Seit zwei Wochen steht Viktoria Schwalm wieder auf dem Fußball-Platz. Die Spielerin des Bundesligisten 1. FFC Turbine Potsdam nahm Ende April mit ihrenKolleginnen das Training auf – zunächst in Kleingruppen mit je fünf, sechs Akteurinnen. „Natürlich müssen wir auf dem Platz den nötigen Abstand einhalten“, berichtet die aus dem nordhessischen Willingshausen-Zella stammende Spielerin.

Inzwischen hat sich die Situation für die 22-Jährige und ihre Mannschaftskameradinnen verbessert. „Wir haben am Olympia-Stützpunkt in Potsdam die Genehmigung, die Übungseinheiten in zwei Gruppen zu absolvieren.“

Es ist wichtig, dass ein Stück weit Normalität zurückkehrt. Denn möglicherweise wird die Saison in der Fußball-Bundesliga demnächst fortgesetzt. Die Verantwortlichen des Deutschen Fußball-Bundes (DFB) hoffen, dass die Mannschaften am 29. Mai wieder den Punktspielbetrieb aufnehmen können – vor Geisterkulisse versteht sich.

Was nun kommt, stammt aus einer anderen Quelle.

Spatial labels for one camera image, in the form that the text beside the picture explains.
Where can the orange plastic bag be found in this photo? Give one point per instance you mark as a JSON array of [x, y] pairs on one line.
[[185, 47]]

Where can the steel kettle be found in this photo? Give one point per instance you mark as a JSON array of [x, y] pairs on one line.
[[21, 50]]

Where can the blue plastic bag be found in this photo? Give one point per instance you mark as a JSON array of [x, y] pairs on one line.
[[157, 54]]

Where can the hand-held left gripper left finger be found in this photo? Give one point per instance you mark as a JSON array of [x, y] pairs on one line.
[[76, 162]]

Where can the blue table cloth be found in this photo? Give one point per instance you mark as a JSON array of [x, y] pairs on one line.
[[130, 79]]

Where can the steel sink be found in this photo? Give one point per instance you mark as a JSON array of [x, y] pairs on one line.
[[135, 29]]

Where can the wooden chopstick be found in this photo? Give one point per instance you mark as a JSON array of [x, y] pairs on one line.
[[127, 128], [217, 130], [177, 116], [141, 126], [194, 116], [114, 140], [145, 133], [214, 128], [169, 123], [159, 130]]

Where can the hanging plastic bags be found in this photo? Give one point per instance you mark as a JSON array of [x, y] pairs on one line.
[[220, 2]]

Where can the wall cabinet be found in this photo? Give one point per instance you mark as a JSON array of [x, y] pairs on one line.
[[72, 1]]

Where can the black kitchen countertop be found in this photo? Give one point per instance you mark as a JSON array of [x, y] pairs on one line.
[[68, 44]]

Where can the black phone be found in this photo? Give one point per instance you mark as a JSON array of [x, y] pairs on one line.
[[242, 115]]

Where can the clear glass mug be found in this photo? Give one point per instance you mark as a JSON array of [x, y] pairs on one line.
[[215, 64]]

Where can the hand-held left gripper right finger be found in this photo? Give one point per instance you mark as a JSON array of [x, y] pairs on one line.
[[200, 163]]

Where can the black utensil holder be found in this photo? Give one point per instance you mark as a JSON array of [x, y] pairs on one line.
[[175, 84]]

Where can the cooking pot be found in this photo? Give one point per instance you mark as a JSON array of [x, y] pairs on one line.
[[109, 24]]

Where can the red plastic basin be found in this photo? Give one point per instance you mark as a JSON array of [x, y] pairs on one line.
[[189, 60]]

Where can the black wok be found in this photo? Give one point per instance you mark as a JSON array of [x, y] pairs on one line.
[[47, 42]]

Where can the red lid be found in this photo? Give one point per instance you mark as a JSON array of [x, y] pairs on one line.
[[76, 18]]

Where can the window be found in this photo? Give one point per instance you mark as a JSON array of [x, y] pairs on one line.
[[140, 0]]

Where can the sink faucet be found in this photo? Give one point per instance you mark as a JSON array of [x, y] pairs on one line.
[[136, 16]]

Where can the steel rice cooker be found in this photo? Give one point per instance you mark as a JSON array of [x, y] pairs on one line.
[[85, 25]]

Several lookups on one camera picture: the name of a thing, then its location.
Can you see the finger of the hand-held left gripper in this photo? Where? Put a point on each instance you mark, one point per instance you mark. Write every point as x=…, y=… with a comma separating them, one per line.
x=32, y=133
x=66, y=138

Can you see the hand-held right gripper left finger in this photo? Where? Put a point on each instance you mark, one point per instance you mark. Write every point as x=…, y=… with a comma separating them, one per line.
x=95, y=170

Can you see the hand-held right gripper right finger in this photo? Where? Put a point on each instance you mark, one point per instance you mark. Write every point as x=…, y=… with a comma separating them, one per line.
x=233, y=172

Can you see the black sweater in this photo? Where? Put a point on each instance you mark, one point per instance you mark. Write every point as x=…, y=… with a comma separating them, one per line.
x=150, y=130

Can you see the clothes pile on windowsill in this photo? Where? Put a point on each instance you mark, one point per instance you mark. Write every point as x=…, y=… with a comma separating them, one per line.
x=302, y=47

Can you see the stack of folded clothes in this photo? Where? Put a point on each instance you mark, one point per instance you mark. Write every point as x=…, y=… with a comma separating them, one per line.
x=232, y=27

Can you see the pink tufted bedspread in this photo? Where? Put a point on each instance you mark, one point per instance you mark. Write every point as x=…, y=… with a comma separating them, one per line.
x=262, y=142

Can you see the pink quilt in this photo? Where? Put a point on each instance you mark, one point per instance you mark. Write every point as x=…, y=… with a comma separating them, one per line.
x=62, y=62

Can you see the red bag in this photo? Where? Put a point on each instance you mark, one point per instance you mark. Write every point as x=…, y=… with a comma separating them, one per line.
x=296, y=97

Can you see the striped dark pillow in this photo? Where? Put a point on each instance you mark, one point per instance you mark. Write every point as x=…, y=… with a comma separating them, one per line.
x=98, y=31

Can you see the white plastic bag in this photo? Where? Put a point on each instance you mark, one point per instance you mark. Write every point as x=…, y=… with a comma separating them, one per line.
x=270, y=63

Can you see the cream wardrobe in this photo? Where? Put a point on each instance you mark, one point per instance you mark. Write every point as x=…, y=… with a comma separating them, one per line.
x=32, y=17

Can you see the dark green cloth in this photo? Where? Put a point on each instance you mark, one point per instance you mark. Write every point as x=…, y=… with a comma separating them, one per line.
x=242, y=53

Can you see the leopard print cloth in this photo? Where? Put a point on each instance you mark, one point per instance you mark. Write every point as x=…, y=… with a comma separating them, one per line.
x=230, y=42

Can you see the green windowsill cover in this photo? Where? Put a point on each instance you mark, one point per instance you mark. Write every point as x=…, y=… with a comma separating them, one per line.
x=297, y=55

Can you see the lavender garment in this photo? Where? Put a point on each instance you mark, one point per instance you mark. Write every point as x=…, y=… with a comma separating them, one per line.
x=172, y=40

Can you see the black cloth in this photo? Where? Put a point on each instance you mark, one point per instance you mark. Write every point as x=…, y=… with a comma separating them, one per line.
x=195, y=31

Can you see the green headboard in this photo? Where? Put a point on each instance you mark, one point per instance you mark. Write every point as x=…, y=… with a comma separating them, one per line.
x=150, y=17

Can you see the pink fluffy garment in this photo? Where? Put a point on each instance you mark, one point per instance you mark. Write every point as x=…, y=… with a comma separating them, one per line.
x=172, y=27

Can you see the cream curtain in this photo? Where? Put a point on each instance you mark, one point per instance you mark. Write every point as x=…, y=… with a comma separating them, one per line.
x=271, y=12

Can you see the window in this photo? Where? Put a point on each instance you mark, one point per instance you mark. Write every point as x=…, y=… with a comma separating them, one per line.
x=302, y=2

„Wir sind innerhalb des Teams mit Blick auf einen möglichen Neustart etwas zwiegespalten“, erklärt Schwalm. Zum einen würde sie sich freuen, wenn „wir wieder spielen können“. Dabei denkt sie auch an die Wirtschaftlichkeit des Vereins: „Wir sind zwar nicht mit den Männern zu vergleichen, bei uns ist es aber auch eine Kostenfrage.“ Zum anderen äußert Schwalm, die an der Fachhochschule Potsdam Soziale Arbeit studiert, ethische Bedenken: „Wir werden jetzt mehrfach getestet, andere Menschen haben nicht die Möglichkeit an solche Tests zu kommen.“

In dieser Woche wurden die Potsdamer Fußballerinnen zum ersten Mal auf das Coronavirus getestet. In ein paar Tagen wird erneut geschaut. Sollten die Ergebnisse der Spielerinnen sowie der Verantwortlichen dann allesamt negativ ausfallen, könnte das Turbine-Team erstmals ein reguläres Mannschaftstraining in diesem Frühling absolvieren. Bislang stehen fünf Übungseinheiten pro Woche auf dem Plan, dann dürfte mindestens ein weiteres Training dazukommen.

„Ich bin gespannt, wie es weitergeht“, erklärt die 22-Jährige, „wir hatten sieben, acht Wochen keine Richtungswechsel, keine Zweikämpfe geübt.“ Sie war mehr als einen Monat in der Heimat und hielt sich mit einem individuellen Programm fit. So lange war Schwalm, die bereits 2012 in der Jugend für den 1. FFC Turbine im Mittelfeld Akzente setzte, schon länger nicht mehr an einem Stück in Nordhessen.

Der unfreiwilligen Pause kann die ehemalige Junioren-Nationalspielerin durchaus etwas Positives abgewinnen. Da sie sich im vergangenen September das Schlüsselbein brach und die Hinrunde verpasste, hatte sie die Chance, „einiges aufzuholen.“

Drei Partien bestritt Potsdam vor der Corona-Pause – Schwalm wurde dabei jeweils eingewechselt. Sollte die Serie weitergehen, hofft sie, dass sie dann auch einmal in der Startelf stehen wird.

Hintergrund

Neben Viktoria Schwalm aus Willingshausen-Zella sind noch weitere Fußballerinnen aus der Region in der 1. Bundesliga im Einsatz: die Kasselerin Carolin Simon vom FC Bayern München und die Guxhagenerin Melissa Friedrich (Bayer Leverkusen). Zur nächsten Saison wechselt die Göttingerin Pauline Bremer von Manchester City zum VfL Wolfsburg.